Alberto Escobar

Vejez

 

 

El viejo respira el mismo aire que el niño

 

 

 

 

 

Marianín.- ¡Abuelo, ven aquí a jugar a la pelota!
Abuelo.- ¡Para allá voy hijo, no me hagas correr mucho!


El abuelo, que frisaba los setenta, sentía en sus piernas
el peso de la inactividad física, aunque algo andaba.


Marianín.- Gracias abuelo, sé que te cuesta ir detrás
                  de un balón que se torna gacela a tus
                  años.

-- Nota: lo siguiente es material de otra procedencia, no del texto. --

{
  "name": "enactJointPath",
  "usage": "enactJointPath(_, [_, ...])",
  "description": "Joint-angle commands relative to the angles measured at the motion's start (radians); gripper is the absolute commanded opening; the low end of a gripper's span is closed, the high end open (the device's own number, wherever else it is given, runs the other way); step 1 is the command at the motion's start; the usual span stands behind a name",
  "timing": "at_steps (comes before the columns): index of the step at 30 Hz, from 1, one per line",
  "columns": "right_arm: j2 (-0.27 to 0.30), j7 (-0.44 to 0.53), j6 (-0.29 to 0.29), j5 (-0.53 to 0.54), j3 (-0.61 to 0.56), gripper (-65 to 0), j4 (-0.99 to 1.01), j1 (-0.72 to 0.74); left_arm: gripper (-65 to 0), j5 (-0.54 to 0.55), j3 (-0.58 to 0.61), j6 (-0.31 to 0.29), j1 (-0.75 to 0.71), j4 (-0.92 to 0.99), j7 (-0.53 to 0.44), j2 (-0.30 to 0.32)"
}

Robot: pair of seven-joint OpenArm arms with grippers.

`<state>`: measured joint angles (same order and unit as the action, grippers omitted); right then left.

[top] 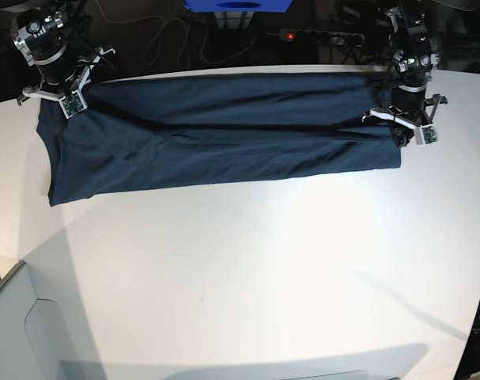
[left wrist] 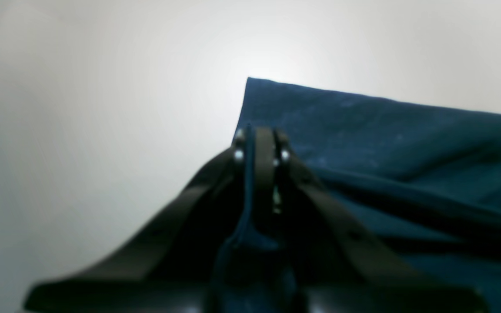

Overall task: Fold the T-shirt properly
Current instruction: 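Hold the folded strip's ends with both grippers, adjusting the grip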

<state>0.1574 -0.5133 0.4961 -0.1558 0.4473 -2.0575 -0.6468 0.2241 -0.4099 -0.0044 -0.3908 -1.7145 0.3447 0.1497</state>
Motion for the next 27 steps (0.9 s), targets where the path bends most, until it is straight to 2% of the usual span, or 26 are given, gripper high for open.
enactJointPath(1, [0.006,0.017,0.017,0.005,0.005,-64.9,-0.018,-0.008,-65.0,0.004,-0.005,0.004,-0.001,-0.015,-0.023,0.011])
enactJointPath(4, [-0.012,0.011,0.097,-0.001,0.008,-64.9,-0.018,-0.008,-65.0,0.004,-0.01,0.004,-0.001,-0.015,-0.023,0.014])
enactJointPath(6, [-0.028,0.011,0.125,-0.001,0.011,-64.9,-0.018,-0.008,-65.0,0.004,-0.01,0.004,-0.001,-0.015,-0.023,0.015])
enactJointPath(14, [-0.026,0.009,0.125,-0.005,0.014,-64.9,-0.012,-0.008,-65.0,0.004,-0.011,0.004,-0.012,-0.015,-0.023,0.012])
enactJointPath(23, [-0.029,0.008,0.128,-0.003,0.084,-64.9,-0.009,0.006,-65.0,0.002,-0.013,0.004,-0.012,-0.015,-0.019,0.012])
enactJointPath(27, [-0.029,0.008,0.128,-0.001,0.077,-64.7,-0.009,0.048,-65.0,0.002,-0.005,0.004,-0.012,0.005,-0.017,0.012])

Cuando terminemos te compensaré
                  con millones de besos, que van a ser
                  pajarillos que bajarán a tus mejillas a
                  comer de tu alpiste de bondad.


Abuelo.- No sabes hijo la alegría y la fuerza con que
               me bañan tus palabras, que oídas me resultan
               cantos celestiales, me devuelven a años
               imposibles y hermosos al tiempo.


El cariño de su nieto obró cual viento que dotara
a su cuerpo de una suerte de levedad asombrosa.
De súbito su desconfianza se volvió descaro hasta
animarse a correr cual si de un delantero al uso se
tratase.


Abuelo.- Marianín hijo, ¿Nos vamos ya a casa?

 

Marianín.- Sí, abuelito, volvamos a casa que tengo
                   un hambre canina. Quiero decirte que
                   ha sido un día maravilloso, he disfrutado
                   como un cisne que tras nacer repudiado
                   es admirado con envidia por los recelosos
                   hermanos.

Abuelo.- Yo también he disfrutado mucho, tanto que
                estoy ya contando los segundos que me
                restan para volver, me siento muy bien
                después del ejercicio que me has animado
                a hacer hijo, gracias por insistir hasta vencer
                mi recalcitrante resistencia, maldita inercia, 
                maldita costumbre que se presta a la incuria
                con la facilidad de un negligente.

A la semana de comenzar su nueva rutina, el abuelo 
pareció rejuvenecer unos años, la alegría de vivir se
vertió sobre su carne como salsa bechamel.